To do>
Reproduce word for word every line from the one containing "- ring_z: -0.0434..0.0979" to the final line of the data below; omit the pictures.
• • • • • • •
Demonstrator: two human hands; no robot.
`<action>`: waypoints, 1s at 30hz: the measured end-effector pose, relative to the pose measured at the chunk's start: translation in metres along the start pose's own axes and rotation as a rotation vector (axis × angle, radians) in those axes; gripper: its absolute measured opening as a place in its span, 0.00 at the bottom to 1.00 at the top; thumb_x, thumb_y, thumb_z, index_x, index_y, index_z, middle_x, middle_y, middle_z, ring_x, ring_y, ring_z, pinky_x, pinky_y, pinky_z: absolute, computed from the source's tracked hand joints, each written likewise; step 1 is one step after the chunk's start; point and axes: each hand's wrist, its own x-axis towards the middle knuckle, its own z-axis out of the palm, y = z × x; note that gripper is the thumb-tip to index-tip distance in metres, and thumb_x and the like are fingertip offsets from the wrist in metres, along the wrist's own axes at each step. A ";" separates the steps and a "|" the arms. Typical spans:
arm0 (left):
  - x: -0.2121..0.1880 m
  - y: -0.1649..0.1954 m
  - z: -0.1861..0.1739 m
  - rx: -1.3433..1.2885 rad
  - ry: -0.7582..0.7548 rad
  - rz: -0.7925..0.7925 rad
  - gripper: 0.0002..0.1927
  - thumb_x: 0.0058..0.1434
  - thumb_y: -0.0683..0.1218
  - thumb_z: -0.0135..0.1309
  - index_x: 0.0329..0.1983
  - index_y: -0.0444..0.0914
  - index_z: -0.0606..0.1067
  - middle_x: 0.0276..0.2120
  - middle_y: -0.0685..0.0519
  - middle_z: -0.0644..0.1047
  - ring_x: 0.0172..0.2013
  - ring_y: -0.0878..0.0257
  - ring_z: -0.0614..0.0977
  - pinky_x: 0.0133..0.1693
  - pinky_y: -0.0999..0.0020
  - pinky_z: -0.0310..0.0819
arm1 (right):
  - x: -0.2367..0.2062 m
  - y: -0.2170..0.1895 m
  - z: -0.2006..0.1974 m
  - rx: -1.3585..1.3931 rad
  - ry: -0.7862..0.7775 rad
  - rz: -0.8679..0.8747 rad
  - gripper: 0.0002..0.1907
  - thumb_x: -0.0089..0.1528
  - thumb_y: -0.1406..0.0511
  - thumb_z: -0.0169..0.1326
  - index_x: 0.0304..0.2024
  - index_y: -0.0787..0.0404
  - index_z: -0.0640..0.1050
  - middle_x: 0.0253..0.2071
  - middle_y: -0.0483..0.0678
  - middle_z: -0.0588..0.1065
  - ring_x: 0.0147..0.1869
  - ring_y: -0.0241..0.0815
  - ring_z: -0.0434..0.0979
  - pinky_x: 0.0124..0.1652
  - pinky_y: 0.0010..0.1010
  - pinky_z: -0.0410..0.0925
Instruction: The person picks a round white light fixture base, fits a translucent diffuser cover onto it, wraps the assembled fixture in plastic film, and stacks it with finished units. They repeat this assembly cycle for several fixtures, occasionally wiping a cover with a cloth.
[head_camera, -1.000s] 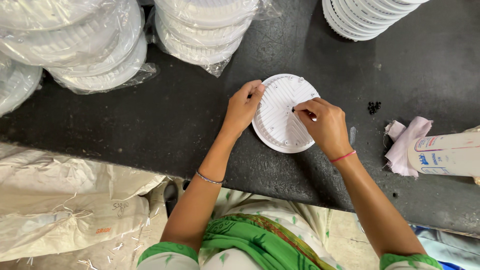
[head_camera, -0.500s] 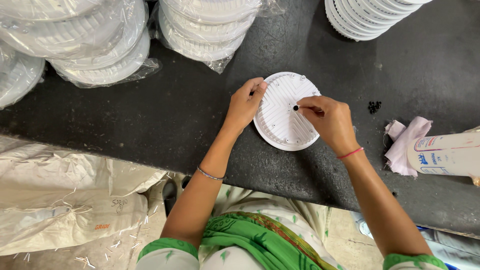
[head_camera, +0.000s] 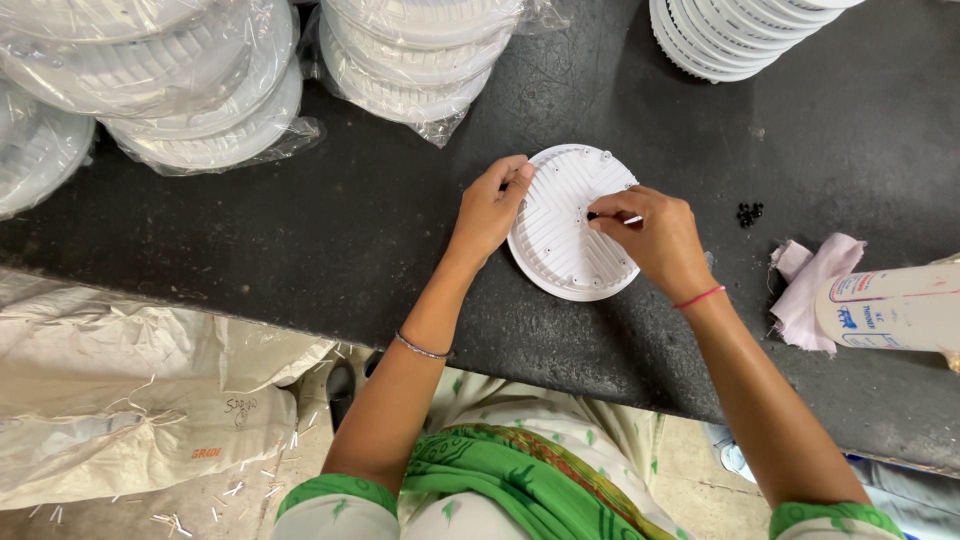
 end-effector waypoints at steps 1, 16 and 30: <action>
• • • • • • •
Task solution>
  - ring_z: -0.0434..0.0979
  - pinky_x: 0.0124..0.1652
  - pinky_y: 0.0010..0.1010
  - pinky_z: -0.0410..0.0925
Instruction: The person picks a round white light fixture base, fits a translucent diffuser cover onto it, wraps the assembled fixture in plastic film, and stacks it with finished units. They repeat this assembly cycle for several fixtures, occasionally wiping a cover with a cloth.
[head_camera, -1.000s] 
[head_camera, -0.500s] 
[head_camera, +0.000s] 
 end-effector waypoints at steps 1, 16 and 30: <action>

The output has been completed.